What is expected: In the listing below, start your output at the line with "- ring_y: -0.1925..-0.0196" and end it after the line with "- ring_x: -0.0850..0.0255", copying every line exactly.

Data segment:

■ ■ ■ ■ ■ ■ ■

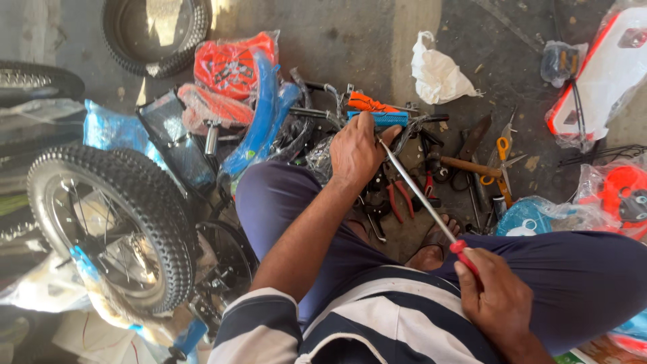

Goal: The person sits on the floor and assembles a bicycle handlebar. They use a hammer to secure a metal clamp onto the handlebar stem, then use scissors to trim excess zip ties. Finally, they use a screwdriver to tighten the clamp and secure the handlebar in place.

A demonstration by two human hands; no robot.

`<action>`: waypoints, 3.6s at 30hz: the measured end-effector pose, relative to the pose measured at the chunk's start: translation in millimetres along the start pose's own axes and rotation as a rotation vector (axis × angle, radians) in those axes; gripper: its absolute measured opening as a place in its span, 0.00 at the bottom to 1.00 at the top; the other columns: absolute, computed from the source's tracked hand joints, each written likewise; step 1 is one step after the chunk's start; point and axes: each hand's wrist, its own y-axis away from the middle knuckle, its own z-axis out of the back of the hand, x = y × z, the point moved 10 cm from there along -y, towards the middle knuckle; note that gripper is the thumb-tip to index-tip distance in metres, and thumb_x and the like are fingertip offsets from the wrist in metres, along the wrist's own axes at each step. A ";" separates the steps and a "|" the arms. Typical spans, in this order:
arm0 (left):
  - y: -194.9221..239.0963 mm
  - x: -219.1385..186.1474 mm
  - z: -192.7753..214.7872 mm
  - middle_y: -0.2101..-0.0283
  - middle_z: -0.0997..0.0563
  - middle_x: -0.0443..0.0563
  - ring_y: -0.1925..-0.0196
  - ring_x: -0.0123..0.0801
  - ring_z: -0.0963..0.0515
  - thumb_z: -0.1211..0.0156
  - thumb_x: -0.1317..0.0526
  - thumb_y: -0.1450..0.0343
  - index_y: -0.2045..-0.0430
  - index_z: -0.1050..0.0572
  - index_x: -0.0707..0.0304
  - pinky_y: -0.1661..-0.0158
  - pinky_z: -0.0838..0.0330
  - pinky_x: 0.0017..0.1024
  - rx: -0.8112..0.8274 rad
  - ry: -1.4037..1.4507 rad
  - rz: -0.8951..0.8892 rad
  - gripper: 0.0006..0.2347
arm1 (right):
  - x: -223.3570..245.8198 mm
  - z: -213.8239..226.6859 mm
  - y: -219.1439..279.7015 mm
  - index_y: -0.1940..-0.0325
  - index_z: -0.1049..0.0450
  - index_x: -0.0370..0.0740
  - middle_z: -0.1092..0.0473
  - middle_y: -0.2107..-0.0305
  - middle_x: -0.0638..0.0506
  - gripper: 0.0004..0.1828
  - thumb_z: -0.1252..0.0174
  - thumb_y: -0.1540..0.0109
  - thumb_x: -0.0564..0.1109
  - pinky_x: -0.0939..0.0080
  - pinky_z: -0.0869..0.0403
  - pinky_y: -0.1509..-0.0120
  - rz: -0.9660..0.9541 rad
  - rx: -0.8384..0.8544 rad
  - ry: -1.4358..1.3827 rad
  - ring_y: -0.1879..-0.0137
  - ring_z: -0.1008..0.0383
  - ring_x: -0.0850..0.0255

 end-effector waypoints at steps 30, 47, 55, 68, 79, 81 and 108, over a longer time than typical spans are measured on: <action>4.0 -2.6 -5.7 0.72 0.21 0.61 0.71 0.60 0.21 0.32 0.47 0.32 0.72 0.33 0.66 0.72 0.29 0.51 -0.038 -0.002 -0.031 0.20 | -58.2 -69.0 23.4 0.46 0.25 0.39 0.25 0.67 0.50 0.20 0.37 0.43 0.40 0.65 0.29 0.70 -1.069 0.383 -1.298 0.71 0.30 0.65; 3.2 3.9 -15.9 0.75 0.23 0.60 0.75 0.57 0.22 0.33 0.46 0.30 0.74 0.34 0.65 0.74 0.31 0.48 0.003 -0.046 -0.022 0.21 | -61.1 -63.5 14.7 0.47 0.26 0.36 0.23 0.64 0.41 0.16 0.36 0.36 0.45 0.62 0.26 0.66 -0.815 0.269 -1.277 0.68 0.24 0.59; 6.5 -1.0 -16.3 0.73 0.22 0.61 0.73 0.58 0.21 0.33 0.46 0.30 0.72 0.34 0.65 0.74 0.29 0.48 -0.030 -0.035 -0.079 0.21 | -45.1 -18.9 -3.9 0.47 0.31 0.43 0.26 0.60 0.48 0.16 0.37 0.38 0.43 0.61 0.26 0.63 -0.425 0.129 -0.630 0.65 0.24 0.58; 17.5 -7.8 -21.7 0.74 0.24 0.61 0.75 0.58 0.23 0.33 0.47 0.29 0.73 0.33 0.65 0.74 0.30 0.47 -0.053 -0.072 -0.169 0.20 | -56.3 -64.3 34.4 0.43 0.31 0.36 0.28 0.67 0.48 0.25 0.36 0.42 0.43 0.67 0.32 0.71 -1.016 0.372 -1.314 0.72 0.32 0.66; 9.4 -7.9 -22.7 0.76 0.25 0.60 0.76 0.58 0.24 0.34 0.47 0.29 0.75 0.35 0.65 0.76 0.32 0.47 -0.012 -0.067 -0.085 0.21 | -46.9 -19.3 -4.0 0.46 0.30 0.42 0.28 0.66 0.51 0.20 0.39 0.42 0.45 0.69 0.32 0.65 -0.666 0.245 -0.819 0.69 0.32 0.69; 9.3 -6.0 -23.7 0.75 0.25 0.59 0.76 0.58 0.23 0.35 0.47 0.28 0.75 0.36 0.65 0.75 0.31 0.47 0.000 -0.074 -0.079 0.21 | -0.5 27.5 -17.4 0.46 0.32 0.48 0.29 0.61 0.50 0.15 0.43 0.37 0.47 0.72 0.32 0.58 -0.088 -0.054 -0.137 0.62 0.30 0.73; 10.2 3.7 -33.1 0.71 0.24 0.61 0.69 0.59 0.22 0.38 0.44 0.29 0.71 0.35 0.64 0.68 0.30 0.51 0.043 0.009 -0.012 0.21 | -47.4 -10.1 7.3 0.46 0.27 0.35 0.24 0.59 0.42 0.24 0.36 0.42 0.50 0.57 0.24 0.52 -0.377 0.131 -0.225 0.57 0.21 0.56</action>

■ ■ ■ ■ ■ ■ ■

Completed exercise:
  - ring_y: -0.1925..-0.0196
  - ring_x: -0.0123..0.0801
  - ring_z: -0.0963..0.0515
  - thumb_z: -0.1211..0.0156
  - thumb_x: -0.1317..0.0526
  - thumb_y: -0.1450..0.0343
  - index_y: -0.2045..-0.0430
  - index_z: -0.1050..0.0572
  - index_x: -0.0707..0.0304
  - pinky_y: -0.1661..-0.0158
  - pinky_z: -0.0838..0.0330
  - pinky_x: 0.0017..0.1024
  - rx: -0.8112..0.8274 rad
  - ry: -1.4037..1.4507 rad
  - rz: -0.8951..0.8892 rad
  - gripper: 0.0006..0.2347
arm1 (right):
  - x: -223.3570..245.8198 mm
  - z: -213.8239..226.6859 mm
  - y: -219.1439..279.7015 mm
  - index_y: -0.1940..-0.0325
  - index_z: -0.1049..0.0450
  - index_x: -0.0370..0.0740
  - middle_z: -0.1092..0.0473
  - middle_y: -0.2107..-0.0305
  - middle_x: -0.0638..0.0506
  - gripper: 0.0004..0.1828
  - thumb_z: -0.1252..0.0174
  - thumb_y: -0.1540..0.0109
  - thumb_x: -0.0564..0.1109
  - pinky_x: -0.0939..0.0080
  - pinky_z: -0.0869..0.0403
  - pinky_y: -0.1509..-0.0120
  - rz: -0.9660..0.9541 rad
  - rx: -0.8384..0.8544 rad
  - ry: -1.4358..1.3827 rad
  - ring_y: -0.1879..-0.0137
  - ring_z: -0.1008..0.0383
  - ring_x: -0.0850..0.0255

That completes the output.